O governo espanhol decidiu, então, olhar para o subsolo: os aquíferos subterrâneos encontrados na região.
“A combinação de sol e água era perfeita para cultivar alimentos e impulsionar a economia de Almeria, que estava muito afetada”, diz Luis Miguel Fernández, gerente da Associação de Organizações de Produtores de Frutas e Hortaliças de Almeria (Coexphal), à BBC News Mundo, serviço de notícias em espanhol da BBC.
O impulso tomou proporções épicas e, nos últimos 25 anos, o terreno não parou de crescer.
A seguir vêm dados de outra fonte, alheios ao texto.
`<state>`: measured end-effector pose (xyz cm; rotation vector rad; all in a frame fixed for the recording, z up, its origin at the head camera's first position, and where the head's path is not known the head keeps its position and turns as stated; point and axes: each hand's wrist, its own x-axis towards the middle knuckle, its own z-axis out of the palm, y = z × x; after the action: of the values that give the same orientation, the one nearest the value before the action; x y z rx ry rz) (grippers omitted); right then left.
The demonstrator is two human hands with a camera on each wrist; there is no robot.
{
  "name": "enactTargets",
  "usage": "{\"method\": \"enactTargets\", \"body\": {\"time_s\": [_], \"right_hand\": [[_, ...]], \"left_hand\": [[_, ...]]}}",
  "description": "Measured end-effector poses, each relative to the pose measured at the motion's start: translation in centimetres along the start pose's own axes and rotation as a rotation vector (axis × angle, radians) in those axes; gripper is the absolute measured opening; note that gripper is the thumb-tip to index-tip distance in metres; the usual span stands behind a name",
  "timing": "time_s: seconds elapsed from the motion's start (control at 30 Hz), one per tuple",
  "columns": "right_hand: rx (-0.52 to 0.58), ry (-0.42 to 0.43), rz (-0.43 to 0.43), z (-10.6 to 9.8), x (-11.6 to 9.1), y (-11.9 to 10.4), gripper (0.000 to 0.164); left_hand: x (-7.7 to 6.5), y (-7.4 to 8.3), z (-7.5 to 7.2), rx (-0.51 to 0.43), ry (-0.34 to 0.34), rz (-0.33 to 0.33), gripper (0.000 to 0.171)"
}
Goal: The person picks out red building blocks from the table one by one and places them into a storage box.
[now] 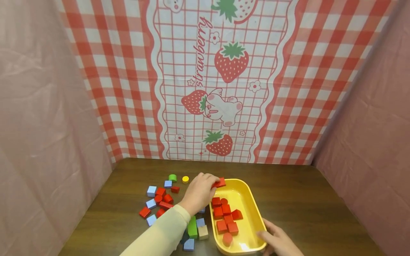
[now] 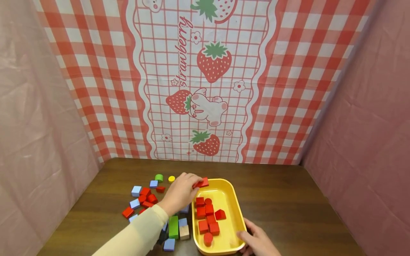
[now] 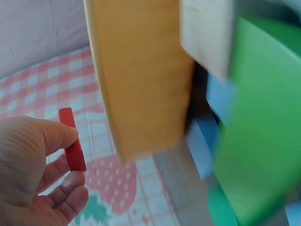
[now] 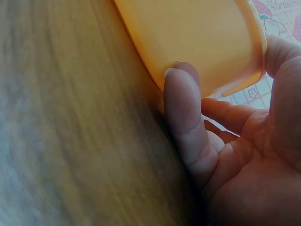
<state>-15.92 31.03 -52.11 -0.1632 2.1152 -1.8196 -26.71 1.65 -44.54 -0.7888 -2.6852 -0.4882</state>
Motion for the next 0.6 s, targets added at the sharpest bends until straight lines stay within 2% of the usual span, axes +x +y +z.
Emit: {"method": "enactTargets", "body": {"time_s": [0.17, 0.33, 0.47, 0.6], "right_hand": [[0.052, -0.015, 0.012, 0.1, 0.1, 0.2, 0.069], [0.107, -0.040, 0.024, 0.1, 0.2, 0.3, 0.069], [0.108, -0.038, 0.026, 0.1, 0.2, 0.0, 0.069], [0.109, -0.036, 0.034, 0.0, 0.1, -0.2, 0.070]], "left_hand": [[1.6, 2.0, 2.4, -0.025, -0.045, 0.040, 0.028], [2.4, 3.0, 4.7, -0.018, -0.104, 0.028, 0.025], [2.7, 3.1, 5.7, -0.004, -0.115, -0.008, 0.024], [2.8, 3.1, 6.1, 0.024, -0.116, -0.031, 0.021]]}}
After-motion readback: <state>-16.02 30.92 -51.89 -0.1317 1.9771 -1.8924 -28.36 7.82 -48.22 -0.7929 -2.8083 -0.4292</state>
O ‘Mar de Plástico’ no sul da Espanha
BBC
Atualmente, é uma atividade que gera cerca de US$ 5,1 bilhões por ano para a região. É, junto ao turismo, a principal atividade econômica, representando 40% do Produto Interno Bruto (PIB) de Almeria e gerando cerca de 100 mil empregos.
O “Mar de Plástico” produz 18% do total do setor de exportação agrícola da Espanha.
No entanto, essa explosão econômica também gerou questionamentos do ponto de vista ambiental e social.
Instituições ambientais fazem um apelo para que seja realizada uma avaliação da produção em Almeria, de modo que seja sustentável.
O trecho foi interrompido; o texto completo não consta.